Monasterio
de San Salvador de Oña (Burgos)
El Monasterio
de San Salvador de Oña está situado al noreste de la
provincia de Burgos en el límite entre la Bureba y el Valle
de Tobalina.
San Salvador
de Oña fue fundado en el año 1011 por el conde Sancho
García como cenobio dúplice.
A mitad del
siglo XI Sancho el Mayor de Navarra lo entregó definitivamente
a los monjes cluniacenses .

El Monasterio
de Oña se constituye durante siglos como uno de los monasterios
más importantes de Castilla y en él se encuentran enterrados
condes y reyes castellanos y navarros.
La importancia
del patrimonio artístico de este monasterio es tan grande que
su visita nos muestra obras de arte de todas las especialidades y
épocas.
Por todo ello,
de esta guía del Monasterio de Oña deberemos centrarnos
en lo que consideramos hitos más importantes.

Advertimos
al visitante que aunque recibirá del Monasterio una magnífica
descripción histórica y artística del edificio
por parte de los guías que lo custodian, no se permite hacer
fotografías salvo en el claustro.
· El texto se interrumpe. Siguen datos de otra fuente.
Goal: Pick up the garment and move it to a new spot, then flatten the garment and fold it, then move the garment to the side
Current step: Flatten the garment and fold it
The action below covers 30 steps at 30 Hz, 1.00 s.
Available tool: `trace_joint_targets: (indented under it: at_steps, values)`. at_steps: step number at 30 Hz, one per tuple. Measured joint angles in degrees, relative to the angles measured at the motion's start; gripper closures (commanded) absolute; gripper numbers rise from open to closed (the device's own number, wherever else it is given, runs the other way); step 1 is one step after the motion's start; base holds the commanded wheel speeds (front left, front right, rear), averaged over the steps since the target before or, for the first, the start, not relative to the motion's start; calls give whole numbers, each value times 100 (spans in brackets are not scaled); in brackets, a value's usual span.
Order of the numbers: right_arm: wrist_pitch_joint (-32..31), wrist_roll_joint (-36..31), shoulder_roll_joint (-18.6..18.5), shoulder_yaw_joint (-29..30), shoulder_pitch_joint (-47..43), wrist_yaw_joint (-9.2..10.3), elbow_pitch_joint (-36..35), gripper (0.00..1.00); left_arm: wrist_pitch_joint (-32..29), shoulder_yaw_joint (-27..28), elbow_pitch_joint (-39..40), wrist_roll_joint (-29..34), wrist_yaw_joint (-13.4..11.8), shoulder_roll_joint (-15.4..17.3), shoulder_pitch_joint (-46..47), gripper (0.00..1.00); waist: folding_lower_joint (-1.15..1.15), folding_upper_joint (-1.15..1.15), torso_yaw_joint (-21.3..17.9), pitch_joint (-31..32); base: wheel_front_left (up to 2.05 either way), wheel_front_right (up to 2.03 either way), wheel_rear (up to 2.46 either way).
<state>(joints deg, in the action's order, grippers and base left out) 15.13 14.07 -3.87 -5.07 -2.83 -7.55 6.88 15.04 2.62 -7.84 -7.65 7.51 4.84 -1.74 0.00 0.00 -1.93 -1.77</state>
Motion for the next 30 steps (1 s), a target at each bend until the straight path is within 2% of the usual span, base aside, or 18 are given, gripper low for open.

Una lástima, pero
aún así es muy recomendable su visita.
La
Iglesia
Para empezar,
nos centraremos en la iglesia. Se trata de un edificio con varias
fases en su construcción. Aunque se trata básicamente
de un edificio tardogótico, quedan diversos elementos de otros
edificios románicos precedentes, uno del románico pleno
y otro de una fase tardía del mismo.

De esta manera,
se pueden reconocer columnas románicas con capiteles decorados
con bestias fantásticas, así como otros con crochets
y puntas de diamante muy similares a los que encontramos en el monasterio
cisterciense de Las Huelgas de Burgos.
La cabecera
es tardogótica y de arquitectura espectacular y colosal gracias
a su inmensa bóveda estrellada con ocho puntas.
En el interior
de la iglesia hay que destacar el retablo barroco, la magnífica
sillería gótica del coro (siglo XV) y las tumbas de
los condes Sancho García y su esposa Urraca, García
Sánchez y los reyes Sancho el Mayor de Navarra y su esposa
Doña Mayor y Sancho II de Castilla.
Más
interesante aún es el extraordinario Cristo románico
de Santa Tigridia (posiblemente de mediados o finales del siglo XI)
También
son muy importantes las pinturas de estilo gótico lineal del
siglo XIII que muestran la vida de Santa María Egipciaca.
Hay que citar
que en la fachada occidental se conservan dos ventanales románicos
correspondientes a la primitiva construcción. Se encuentran
situados simétricamente e iluminaban la iglesia románica.
También la puerta central, aunque reformada conserva el guardapolvos
ajedrezado original.
La
Sala Capitular
Lo más
interesante de la Sala Capitular es, sin duda, los ventanales, hoy
cegados, de la construcción románica y que comunicaban
la sala con el claustro. Se trata de bellos arcos de medio punto decorados
con puntas de diamante en sus aristas y capiteles de decoración
zoomorfa. Un hecho que aumenta el valor de este conjunto es que se
conserva gran parte de la policromía original.
También
se conserva en la sala capitular los arcos policromados de una extraordinaria
arquería románica que probablemente ocupó parte
del refectorio.
El
Claustro
El Claustro
principal del Monasterio de San Salvador de Oña es gótico,
obra de Juan de Colonia en las cercanías del año 1500.

Tiene
planta trapezoidal y lo constituyen cuatro galerías abovedadas
con crucería compleja.
Las crujías
están delimitadas exteriormente por un extraordinario conjunto
de ventanales con arquerías agudas con elegantes tracerías
del gótico final.
Hay que fijarse
en la decoración escultórica que salpica de manera continua
sus galerías, especialmente tumbas resguardas en arcosolios.

También
hay restos románicos esparcidos por el mismo, como la arquería
sostenida por dos grupos de tres columnas paralelas, hecho nada frecuente.